I came to care for her when I became a widow 6 years ago. At the time I didn’t know the full measure of the PD …
As time passed, Dad died, we were alone. My mother is also stubborn, uses a walker, stairlift, and other aids to help her. She fell and broke her hip and took 8 weeks to decide to have the operation in 2017 for a new hip.
My mother also is restless and fidgets rather than sits quietly. But here’s the thing that I’ve worked out …
Their generation never just sit. My mother doesn’t have hobbies as such so I’ve tried very hard to introduce an interest in puzzles. Mother is fixated on moving objects about, I let her do that. She has a pile of old cards/magazines/mail she moves from one side to another, then the next day she’ll do the same again…only she knows what she knows… she can no longer knit as before, and her interest in things is short-lived, but she is very insecure and this means that I have to be with her otherwise that PD depression is worse, that PD stress is worse, you name it her PD symptoms are much more heightened … so I sit with her and we talk.
Using the frame all the time is difficult. It’s not that my mother is stubborn, it’s more a question in their minds about not giving in, not wanting to accept that they can’t do this anymore. Feeling weak and a failure?
So I’ve had to study PD and it’s symptoms on Ytube and on this site and other places. I have heard the talks and read the reports. And I know my mother. With the greatest respect to her, and her dignity, I then proceed to quote from what I’ve learnt rather than just ask her or tell her to use the frame or whatever else I want her to do.
This works. She instinctively seems to understand that I know what I’m saying to her and not just nagging and she does as she’s told … !!!
PD is a dreadful disease for the sufferer and the carer. It is frustrating and annoying, and hurtful. But you are a special person for taking care of your mother and I hope that you will be able to reach her while still maintaining her independence and stop those falls.
Take care.

Thank you both so much for responding, it really does help to hear from both sides of the coin as it were. It is also reassuring to know I’m not alone in the whole PD situation. It is heart breaking to see it take hold of a loved one and at times is over whelming.

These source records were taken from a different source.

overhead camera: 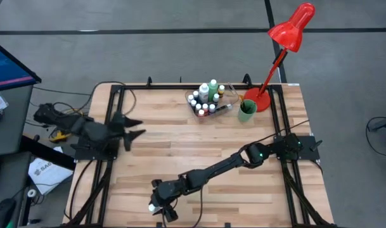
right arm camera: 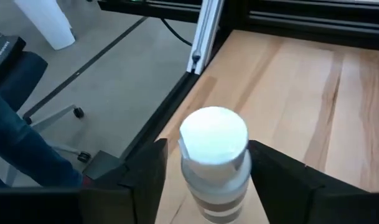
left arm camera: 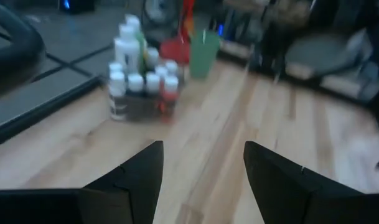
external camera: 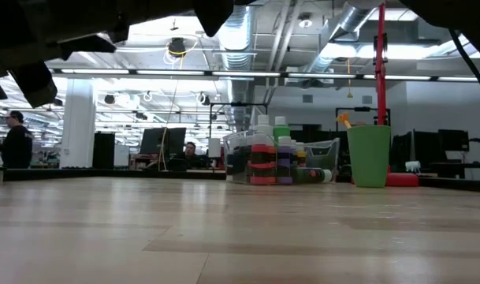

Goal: Pick & Place Paint Supplies
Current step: Put the small white paint bottle into the transparent bin

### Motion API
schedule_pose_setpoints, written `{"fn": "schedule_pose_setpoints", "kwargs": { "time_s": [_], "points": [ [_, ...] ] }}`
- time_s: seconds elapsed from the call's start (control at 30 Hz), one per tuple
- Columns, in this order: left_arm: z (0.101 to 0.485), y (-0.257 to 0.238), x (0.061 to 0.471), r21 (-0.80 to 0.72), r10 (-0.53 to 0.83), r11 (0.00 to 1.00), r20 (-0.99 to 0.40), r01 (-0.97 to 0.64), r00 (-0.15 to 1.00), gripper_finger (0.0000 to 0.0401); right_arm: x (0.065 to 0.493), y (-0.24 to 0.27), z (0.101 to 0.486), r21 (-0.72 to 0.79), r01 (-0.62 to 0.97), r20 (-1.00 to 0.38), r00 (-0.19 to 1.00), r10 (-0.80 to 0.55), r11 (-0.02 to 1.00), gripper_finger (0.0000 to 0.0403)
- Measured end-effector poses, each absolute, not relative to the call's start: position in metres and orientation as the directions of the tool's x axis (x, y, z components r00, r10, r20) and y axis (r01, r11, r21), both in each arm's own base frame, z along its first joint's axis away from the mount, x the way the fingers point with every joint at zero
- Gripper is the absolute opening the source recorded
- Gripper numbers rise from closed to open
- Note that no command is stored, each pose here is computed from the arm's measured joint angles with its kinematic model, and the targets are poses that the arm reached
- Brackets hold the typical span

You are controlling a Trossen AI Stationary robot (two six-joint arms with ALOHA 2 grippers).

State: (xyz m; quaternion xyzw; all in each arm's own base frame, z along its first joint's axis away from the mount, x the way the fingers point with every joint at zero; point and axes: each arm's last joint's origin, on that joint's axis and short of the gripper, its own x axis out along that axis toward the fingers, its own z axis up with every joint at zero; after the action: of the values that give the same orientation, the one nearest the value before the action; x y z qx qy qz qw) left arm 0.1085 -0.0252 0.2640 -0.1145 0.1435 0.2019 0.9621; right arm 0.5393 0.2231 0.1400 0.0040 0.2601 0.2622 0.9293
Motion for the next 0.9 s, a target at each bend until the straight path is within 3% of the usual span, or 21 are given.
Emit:
{"fn": "schedule_pose_setpoints", "kwargs": {
  "time_s": [0.1,0.27,0.33,0.57,0.7,0.9],
  "points": [
    [0.257,-0.016,0.085,-0.263,0.325,0.886,-0.232,-0.381,0.917,0.0209,0.539,0.224,0.140,0.144,-0.486,-0.481,0.726,0.491,0.862,0.0197],
    [0.232,-0.011,0.063,-0.352,0.127,0.923,-0.105,-0.157,0.986,0.0209,0.539,0.224,0.140,0.150,-0.482,-0.487,0.724,0.489,0.863,0.0147],
    [0.221,-0.012,0.065,-0.342,0.124,0.927,-0.110,-0.155,0.986,0.0209,0.538,0.224,0.140,0.159,-0.477,-0.495,0.719,0.488,0.865,0.0130],
    [0.185,-0.019,0.081,-0.290,0.126,0.942,-0.170,-0.172,0.977,0.0209,0.537,0.221,0.149,0.187,-0.455,-0.495,0.722,0.484,0.871,0.0131],
    [0.170,-0.022,0.087,-0.302,0.123,0.939,-0.150,-0.164,0.981,0.0209,0.535,0.208,0.178,0.183,-0.442,-0.493,0.731,0.471,0.878,0.0131],
    [0.172,-0.022,0.088,-0.254,0.121,0.956,-0.107,-0.145,0.987,0.0209,0.516,0.172,0.263,0.085,-0.454,-0.491,0.755,0.433,0.887,0.0131]
  ]
}}
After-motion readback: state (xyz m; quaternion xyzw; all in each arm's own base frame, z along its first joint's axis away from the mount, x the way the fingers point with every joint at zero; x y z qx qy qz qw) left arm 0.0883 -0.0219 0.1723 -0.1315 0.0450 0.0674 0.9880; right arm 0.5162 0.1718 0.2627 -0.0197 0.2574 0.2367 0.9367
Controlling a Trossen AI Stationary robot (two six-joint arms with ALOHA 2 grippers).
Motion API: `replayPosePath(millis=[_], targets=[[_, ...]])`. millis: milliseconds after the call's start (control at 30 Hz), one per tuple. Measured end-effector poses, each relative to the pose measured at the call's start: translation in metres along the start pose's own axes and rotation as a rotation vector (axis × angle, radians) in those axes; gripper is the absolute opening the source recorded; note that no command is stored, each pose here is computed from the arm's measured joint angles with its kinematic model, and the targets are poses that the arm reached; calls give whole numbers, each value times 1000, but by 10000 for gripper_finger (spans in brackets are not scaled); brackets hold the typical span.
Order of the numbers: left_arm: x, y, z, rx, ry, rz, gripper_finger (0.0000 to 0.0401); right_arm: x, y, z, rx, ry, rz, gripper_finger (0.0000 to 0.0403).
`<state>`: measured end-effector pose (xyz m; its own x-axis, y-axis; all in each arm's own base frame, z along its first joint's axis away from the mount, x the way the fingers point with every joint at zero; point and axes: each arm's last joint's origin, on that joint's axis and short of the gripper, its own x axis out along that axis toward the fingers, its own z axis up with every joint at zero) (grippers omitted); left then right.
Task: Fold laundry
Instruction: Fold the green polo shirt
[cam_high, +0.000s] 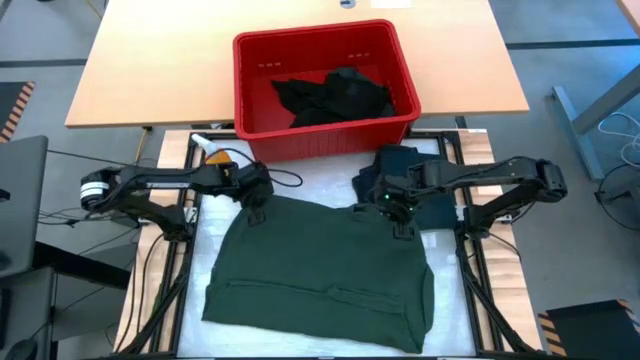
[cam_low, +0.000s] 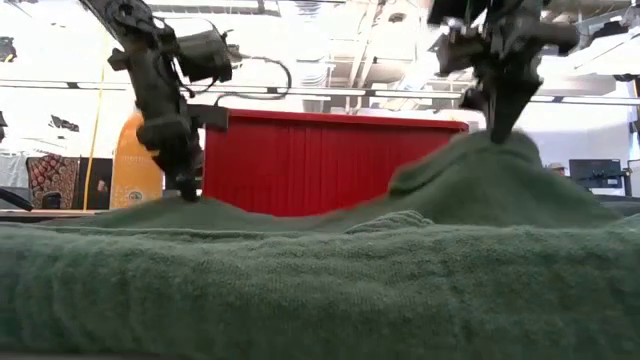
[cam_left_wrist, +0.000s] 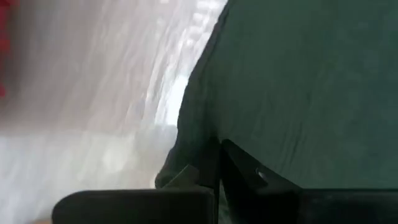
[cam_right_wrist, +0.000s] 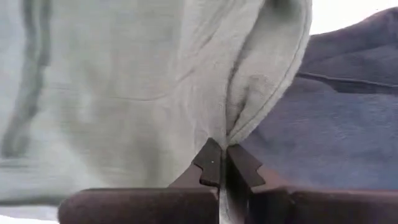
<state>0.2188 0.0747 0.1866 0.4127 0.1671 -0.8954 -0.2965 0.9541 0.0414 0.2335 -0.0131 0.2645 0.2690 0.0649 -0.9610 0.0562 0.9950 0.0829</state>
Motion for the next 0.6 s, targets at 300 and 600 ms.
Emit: replayPosePath(millis=[300, 600], targets=[[-52, -36, -12, 13, 25, -141, 0, -20, 65, -5, 136, 54, 113, 26], [-65, -96, -33, 11, 118, -297, 0, -23, 144, -25, 294, 25, 265, 26]])
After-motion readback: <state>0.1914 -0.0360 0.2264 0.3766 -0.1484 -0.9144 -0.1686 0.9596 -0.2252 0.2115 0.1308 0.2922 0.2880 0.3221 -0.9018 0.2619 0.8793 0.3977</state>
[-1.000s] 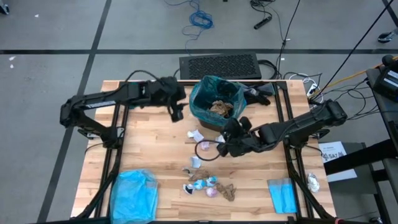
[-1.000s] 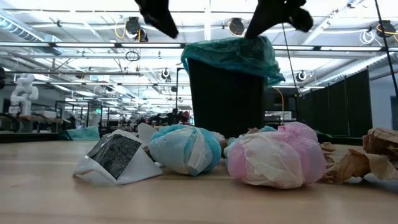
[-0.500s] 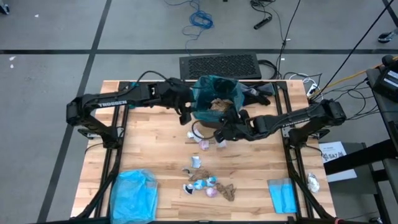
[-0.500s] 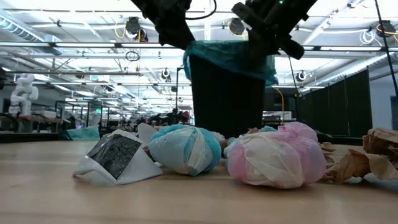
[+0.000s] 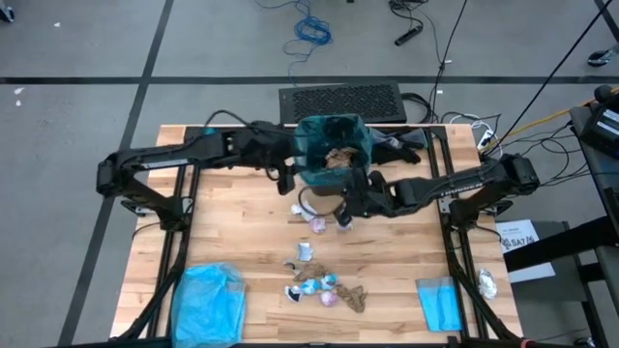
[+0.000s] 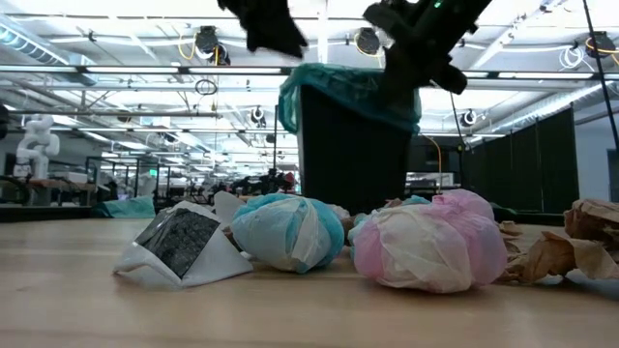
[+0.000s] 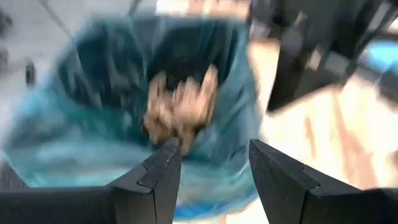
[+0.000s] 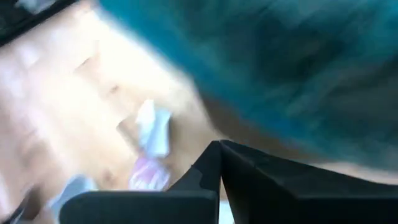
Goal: Place trash/remove bag and relplace
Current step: Put the white paper into the blue trash bag inside the black trash bin
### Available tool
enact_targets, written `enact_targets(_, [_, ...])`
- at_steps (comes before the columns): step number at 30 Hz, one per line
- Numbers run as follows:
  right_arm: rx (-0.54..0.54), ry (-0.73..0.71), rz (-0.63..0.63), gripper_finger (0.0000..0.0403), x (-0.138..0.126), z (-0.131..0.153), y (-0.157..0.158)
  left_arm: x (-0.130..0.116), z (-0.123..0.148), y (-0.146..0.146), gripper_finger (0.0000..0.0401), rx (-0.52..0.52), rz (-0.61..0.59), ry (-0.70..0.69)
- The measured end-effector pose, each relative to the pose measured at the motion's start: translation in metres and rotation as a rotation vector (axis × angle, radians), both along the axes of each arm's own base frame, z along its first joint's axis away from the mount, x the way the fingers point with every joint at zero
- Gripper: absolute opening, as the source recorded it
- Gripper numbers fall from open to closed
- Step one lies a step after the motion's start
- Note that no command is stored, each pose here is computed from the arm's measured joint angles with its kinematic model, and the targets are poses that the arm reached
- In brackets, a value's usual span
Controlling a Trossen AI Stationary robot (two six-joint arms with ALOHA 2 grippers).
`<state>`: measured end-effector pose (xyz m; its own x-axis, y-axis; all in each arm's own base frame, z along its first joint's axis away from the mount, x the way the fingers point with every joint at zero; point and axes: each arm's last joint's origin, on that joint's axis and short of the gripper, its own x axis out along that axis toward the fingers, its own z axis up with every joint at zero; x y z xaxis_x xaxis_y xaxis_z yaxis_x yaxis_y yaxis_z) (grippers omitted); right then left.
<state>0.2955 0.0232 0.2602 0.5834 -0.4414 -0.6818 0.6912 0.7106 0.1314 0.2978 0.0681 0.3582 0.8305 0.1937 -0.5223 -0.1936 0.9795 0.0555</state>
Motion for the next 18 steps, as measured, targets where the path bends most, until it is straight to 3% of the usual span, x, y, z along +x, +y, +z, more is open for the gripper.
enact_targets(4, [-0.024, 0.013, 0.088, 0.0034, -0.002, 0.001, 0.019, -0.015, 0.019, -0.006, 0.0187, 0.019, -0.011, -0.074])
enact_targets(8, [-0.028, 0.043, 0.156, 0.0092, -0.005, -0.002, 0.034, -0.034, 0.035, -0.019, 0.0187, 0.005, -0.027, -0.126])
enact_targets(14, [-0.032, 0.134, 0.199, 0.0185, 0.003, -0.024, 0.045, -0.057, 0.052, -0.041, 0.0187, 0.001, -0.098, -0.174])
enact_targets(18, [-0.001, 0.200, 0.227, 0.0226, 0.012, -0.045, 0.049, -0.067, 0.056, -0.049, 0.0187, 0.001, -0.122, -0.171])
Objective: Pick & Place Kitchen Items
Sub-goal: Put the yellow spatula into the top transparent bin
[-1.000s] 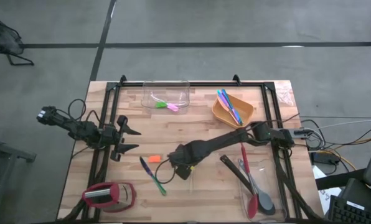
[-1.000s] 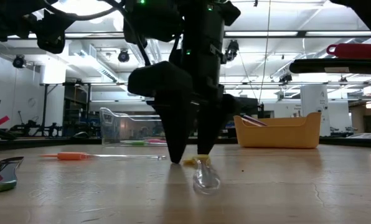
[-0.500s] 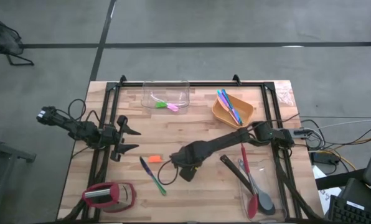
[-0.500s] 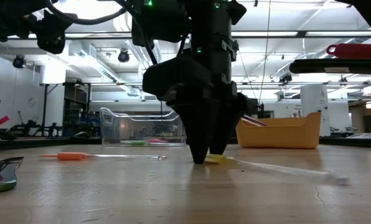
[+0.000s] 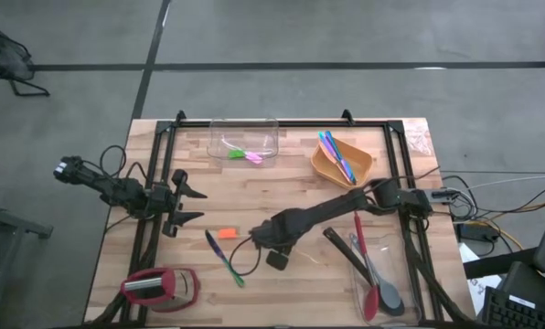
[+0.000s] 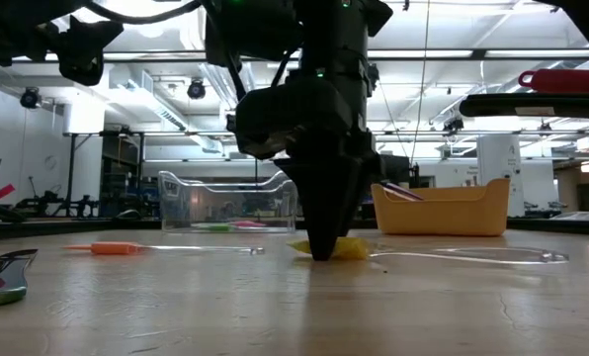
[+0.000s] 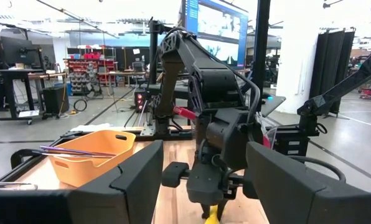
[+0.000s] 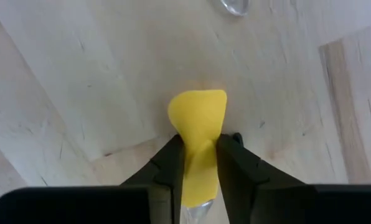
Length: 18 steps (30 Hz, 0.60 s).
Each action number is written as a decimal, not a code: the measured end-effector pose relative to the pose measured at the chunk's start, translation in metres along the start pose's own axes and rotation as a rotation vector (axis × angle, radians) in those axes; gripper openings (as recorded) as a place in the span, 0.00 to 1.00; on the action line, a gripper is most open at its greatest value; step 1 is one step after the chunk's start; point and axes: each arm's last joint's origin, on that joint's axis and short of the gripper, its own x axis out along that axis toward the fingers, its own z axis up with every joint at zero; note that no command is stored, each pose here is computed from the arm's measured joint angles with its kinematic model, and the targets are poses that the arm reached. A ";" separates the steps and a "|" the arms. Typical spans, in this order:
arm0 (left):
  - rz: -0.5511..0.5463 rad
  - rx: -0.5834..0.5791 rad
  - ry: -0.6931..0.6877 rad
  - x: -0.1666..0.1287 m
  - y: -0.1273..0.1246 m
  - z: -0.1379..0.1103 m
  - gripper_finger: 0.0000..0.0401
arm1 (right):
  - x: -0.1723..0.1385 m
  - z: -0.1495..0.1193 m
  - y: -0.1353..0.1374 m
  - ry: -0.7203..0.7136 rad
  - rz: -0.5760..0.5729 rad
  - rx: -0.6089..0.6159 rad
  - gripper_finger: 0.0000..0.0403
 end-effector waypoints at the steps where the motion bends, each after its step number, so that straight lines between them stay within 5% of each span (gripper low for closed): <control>1: 0.000 0.000 0.000 0.000 0.000 0.000 0.59 | -0.003 0.001 0.001 -0.005 -0.007 -0.009 0.17; 18: 0.000 0.000 0.000 0.000 0.000 0.000 0.59 | -0.082 0.060 -0.014 -0.396 -0.218 -0.215 0.04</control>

I realise i have to see things from my mum’s view and I do see and understand her frustration, that in i it’s own way makes me wish I could do more.

I will take what both of you have said onboard and have a think about how to approach the subject. I am as keen as she is for her to keep her independence, we won’t give in without a fight! Thank you again so much. Take care both.

Hi @Bow2,

I’m glad to see that you’ve received some advice from dee and Tot. As you said, it’s good to get advice from both sides of the coin. I’m not sure if you’re aware, but we have a carers guide that you can download on our website.

It offers practical help and advice, whether you provide care and support for someone who has recently been diagnosed, or someone who has been living with Parkinson’s for a while. You download the guide here -’s%20guide%20WEB.pdf

For more information on caring for someone with Parkinson’s you an also visit this section on our website here -

I hope you find this info helpful.

Best wishes,

Fab, I’ll take a look, thanks Reah.

Hi Bow2, just wondered how you were getting on. Do hope you have found a way to discuss your concerns with your mother, if not hope you are a bit reassured after your post if nothing else. Take care.